Problem –
Please copy every line from the records below that contains the string "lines".

Source records:
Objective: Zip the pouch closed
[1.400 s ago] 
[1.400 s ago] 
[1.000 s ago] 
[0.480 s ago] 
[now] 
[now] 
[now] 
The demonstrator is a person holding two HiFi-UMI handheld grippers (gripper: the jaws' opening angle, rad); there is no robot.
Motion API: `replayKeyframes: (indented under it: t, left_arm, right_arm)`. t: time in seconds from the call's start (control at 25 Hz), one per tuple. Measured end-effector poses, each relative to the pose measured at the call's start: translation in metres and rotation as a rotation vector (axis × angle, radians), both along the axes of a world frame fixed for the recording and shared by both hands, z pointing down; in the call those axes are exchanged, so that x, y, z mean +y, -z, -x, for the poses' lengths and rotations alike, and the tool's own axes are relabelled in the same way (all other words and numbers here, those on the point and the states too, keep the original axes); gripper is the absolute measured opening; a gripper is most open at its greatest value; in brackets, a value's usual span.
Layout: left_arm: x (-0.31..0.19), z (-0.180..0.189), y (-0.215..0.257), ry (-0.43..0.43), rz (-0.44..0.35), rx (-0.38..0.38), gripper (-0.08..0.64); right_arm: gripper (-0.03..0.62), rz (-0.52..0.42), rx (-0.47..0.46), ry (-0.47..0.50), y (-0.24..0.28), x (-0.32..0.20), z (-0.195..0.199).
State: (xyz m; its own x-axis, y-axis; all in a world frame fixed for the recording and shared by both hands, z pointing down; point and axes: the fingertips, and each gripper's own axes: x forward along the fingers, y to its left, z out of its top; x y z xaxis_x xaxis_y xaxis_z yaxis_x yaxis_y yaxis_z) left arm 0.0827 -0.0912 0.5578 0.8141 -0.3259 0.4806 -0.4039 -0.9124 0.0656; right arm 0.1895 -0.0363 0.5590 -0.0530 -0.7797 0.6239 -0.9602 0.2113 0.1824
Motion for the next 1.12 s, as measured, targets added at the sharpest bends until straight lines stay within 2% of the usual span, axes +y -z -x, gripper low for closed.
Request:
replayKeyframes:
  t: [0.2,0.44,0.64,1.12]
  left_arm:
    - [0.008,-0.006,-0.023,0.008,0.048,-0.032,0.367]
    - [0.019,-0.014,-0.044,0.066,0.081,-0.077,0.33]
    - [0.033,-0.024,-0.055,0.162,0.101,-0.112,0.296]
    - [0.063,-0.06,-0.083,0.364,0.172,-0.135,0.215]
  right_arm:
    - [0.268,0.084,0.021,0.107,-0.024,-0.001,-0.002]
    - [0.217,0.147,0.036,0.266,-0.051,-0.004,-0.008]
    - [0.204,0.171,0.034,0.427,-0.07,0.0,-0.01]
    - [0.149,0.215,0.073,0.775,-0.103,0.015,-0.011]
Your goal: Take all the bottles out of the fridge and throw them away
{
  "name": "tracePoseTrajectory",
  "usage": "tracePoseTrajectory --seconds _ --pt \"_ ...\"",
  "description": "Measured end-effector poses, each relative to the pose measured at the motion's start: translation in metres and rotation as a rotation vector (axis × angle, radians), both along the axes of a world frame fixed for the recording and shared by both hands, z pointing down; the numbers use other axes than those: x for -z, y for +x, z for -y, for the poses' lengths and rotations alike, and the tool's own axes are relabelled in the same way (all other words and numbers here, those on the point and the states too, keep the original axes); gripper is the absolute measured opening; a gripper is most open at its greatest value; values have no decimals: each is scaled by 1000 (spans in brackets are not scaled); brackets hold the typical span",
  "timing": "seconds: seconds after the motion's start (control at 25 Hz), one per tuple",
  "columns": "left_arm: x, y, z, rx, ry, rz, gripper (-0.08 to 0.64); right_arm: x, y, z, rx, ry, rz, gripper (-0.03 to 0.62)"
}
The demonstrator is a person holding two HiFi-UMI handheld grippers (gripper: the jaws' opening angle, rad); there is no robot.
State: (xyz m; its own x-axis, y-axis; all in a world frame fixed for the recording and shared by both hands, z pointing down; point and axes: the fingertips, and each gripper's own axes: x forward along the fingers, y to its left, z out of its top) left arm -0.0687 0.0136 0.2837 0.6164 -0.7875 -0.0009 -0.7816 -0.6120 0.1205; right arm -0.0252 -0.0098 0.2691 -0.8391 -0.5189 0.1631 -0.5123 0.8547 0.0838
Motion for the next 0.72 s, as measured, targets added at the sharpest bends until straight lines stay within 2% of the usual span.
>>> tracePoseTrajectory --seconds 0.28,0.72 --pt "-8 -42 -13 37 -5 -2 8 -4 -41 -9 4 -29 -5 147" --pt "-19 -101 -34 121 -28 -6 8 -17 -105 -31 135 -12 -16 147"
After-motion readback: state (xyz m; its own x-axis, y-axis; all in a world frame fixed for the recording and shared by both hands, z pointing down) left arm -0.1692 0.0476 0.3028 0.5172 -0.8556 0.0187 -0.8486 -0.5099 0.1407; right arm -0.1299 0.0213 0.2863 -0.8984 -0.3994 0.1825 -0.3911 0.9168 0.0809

Finished task –
Motion for the next 1.12 s, as measured, targets added at the sharpest bends until straight lines stay within 2% of the usual span, axes +y -z -x, gripper low for closed.
Motion for the next 0.72 s, as measured, targets added at the sharpest bends until straight lines stay within 2% of the usual span.

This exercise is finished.